● EXERCISE OBJECTIVE: Below are records with pictures. Transcribe exactly, and only, the lines from the line with "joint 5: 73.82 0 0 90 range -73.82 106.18" to the line with "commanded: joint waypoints", both ends included, but not the pictures.
BEGIN
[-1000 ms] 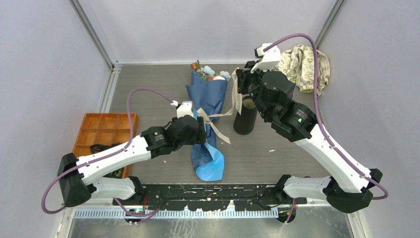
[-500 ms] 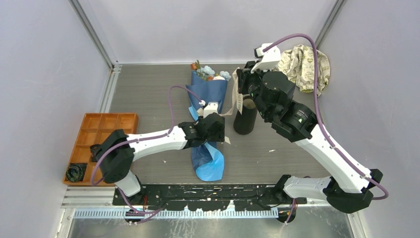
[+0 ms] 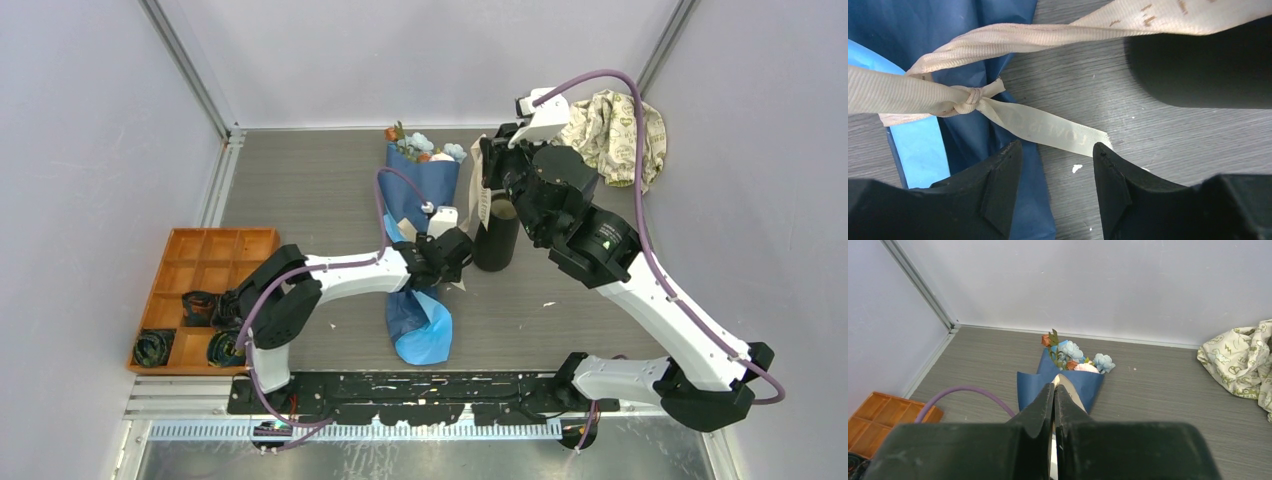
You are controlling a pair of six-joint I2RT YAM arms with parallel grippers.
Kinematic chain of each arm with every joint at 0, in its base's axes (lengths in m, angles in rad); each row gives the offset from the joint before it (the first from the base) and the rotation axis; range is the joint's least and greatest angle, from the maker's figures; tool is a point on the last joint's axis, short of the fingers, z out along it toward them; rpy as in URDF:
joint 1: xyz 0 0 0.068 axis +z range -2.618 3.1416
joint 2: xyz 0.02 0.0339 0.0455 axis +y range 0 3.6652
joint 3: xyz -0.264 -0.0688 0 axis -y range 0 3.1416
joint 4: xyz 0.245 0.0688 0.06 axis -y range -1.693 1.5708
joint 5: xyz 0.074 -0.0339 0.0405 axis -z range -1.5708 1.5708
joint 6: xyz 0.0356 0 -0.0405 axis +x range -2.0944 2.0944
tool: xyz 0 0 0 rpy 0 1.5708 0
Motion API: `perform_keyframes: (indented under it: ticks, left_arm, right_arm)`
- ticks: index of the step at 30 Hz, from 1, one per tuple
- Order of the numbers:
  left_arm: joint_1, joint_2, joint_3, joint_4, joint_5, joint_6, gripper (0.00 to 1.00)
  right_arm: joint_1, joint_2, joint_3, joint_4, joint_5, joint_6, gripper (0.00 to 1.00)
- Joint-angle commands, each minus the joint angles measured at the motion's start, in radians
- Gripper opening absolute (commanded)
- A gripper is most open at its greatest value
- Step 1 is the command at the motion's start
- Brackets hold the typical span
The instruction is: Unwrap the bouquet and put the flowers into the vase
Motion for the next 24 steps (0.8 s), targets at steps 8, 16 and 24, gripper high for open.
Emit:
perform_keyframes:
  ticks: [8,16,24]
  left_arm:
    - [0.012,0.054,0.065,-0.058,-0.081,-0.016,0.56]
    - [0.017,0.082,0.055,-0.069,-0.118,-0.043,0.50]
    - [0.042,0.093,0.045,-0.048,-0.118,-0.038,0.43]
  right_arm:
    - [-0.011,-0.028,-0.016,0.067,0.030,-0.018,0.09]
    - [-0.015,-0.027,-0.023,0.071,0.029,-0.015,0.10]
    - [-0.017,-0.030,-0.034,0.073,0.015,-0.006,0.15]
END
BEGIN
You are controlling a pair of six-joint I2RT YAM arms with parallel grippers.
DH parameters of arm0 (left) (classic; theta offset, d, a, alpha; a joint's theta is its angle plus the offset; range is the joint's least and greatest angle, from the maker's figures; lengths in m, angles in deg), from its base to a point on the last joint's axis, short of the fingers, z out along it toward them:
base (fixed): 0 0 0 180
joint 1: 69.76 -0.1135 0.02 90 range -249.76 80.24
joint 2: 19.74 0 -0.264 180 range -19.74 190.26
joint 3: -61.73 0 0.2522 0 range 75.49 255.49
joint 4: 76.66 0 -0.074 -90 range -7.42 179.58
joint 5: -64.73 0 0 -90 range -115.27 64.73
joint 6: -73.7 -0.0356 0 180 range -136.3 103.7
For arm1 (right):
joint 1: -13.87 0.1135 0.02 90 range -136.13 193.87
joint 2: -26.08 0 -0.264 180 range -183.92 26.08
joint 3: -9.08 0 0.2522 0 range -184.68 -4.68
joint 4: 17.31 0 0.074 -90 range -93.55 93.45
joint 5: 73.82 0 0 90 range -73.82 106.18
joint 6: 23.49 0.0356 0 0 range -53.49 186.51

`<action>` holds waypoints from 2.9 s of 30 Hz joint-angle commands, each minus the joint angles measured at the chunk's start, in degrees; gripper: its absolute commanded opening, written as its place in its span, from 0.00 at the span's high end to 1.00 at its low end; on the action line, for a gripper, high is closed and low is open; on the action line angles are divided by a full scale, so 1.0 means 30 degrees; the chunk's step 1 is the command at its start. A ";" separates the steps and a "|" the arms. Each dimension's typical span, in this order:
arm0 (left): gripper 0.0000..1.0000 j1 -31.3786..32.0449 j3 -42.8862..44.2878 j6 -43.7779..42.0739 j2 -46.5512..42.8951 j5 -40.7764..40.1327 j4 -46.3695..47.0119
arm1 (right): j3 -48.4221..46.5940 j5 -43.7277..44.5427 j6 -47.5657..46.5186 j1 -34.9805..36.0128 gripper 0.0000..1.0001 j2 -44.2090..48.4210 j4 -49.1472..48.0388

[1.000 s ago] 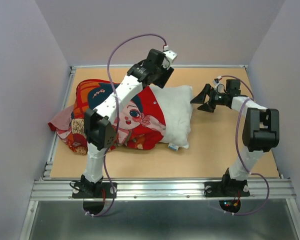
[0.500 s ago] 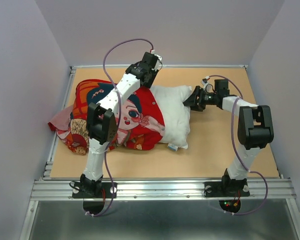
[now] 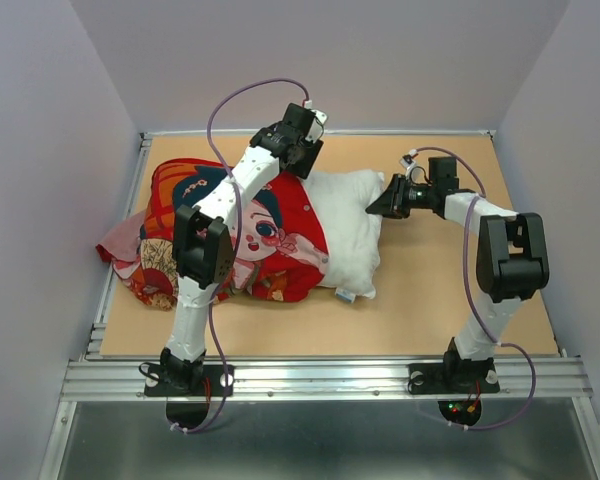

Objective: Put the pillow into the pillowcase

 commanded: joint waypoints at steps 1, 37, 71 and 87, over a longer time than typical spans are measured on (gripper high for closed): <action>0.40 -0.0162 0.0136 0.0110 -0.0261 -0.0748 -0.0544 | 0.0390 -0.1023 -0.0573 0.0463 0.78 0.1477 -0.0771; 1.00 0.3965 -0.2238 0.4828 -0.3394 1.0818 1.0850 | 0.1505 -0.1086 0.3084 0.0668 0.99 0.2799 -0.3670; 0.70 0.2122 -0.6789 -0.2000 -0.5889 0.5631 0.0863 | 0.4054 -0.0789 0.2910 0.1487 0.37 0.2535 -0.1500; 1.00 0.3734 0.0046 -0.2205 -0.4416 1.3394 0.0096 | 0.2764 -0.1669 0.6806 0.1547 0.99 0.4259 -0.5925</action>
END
● WRITTEN ANSWER:
joint 5: 73.82 0 0 90 range -73.82 106.18
joint 6: 23.49 0.0356 0 0 range -53.49 186.51

`<action>` holds waypoints from 2.9 s of 30 Hz joint-angle commands, each minus the joint angles measured at the chunk's start, in degrees; gripper: its absolute commanded opening, written as its place in its span, from 0.00 at the span's high end to 1.00 at its low end; on the action line, for a gripper, high is closed and low is open; on the action line angles are divided by a full scale, so 1.0 means 30 degrees; the chunk's step 1 is the command at its start. A ";" separates the steps and a "|" the arms. Each dimension's typical span, in this order:
arm0 (left): gripper 0.0000..1.0000 j1 -31.3786..32.0449 j3 -42.8862..44.2878 j6 -43.7779..42.0739 j2 -46.5512..42.8951 j5 -40.7764..40.1327 j4 -46.3695..47.0119
arm1 (right): j3 -48.4221..46.5940 j5 -43.7277..44.5427 j6 -47.5657..46.5186 j1 -34.9805..36.0128 gripper 0.0000..1.0001 j2 -44.2090..48.4210 j4 -49.1472..48.0388

[1.000 s ago] 
[0.500 s ago] 
[now] 

Objective: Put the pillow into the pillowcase

 commanded: joint waypoints at steps 1, 37, 71 and 87, over a longer time than typical spans are measured on (gripper high for closed): <action>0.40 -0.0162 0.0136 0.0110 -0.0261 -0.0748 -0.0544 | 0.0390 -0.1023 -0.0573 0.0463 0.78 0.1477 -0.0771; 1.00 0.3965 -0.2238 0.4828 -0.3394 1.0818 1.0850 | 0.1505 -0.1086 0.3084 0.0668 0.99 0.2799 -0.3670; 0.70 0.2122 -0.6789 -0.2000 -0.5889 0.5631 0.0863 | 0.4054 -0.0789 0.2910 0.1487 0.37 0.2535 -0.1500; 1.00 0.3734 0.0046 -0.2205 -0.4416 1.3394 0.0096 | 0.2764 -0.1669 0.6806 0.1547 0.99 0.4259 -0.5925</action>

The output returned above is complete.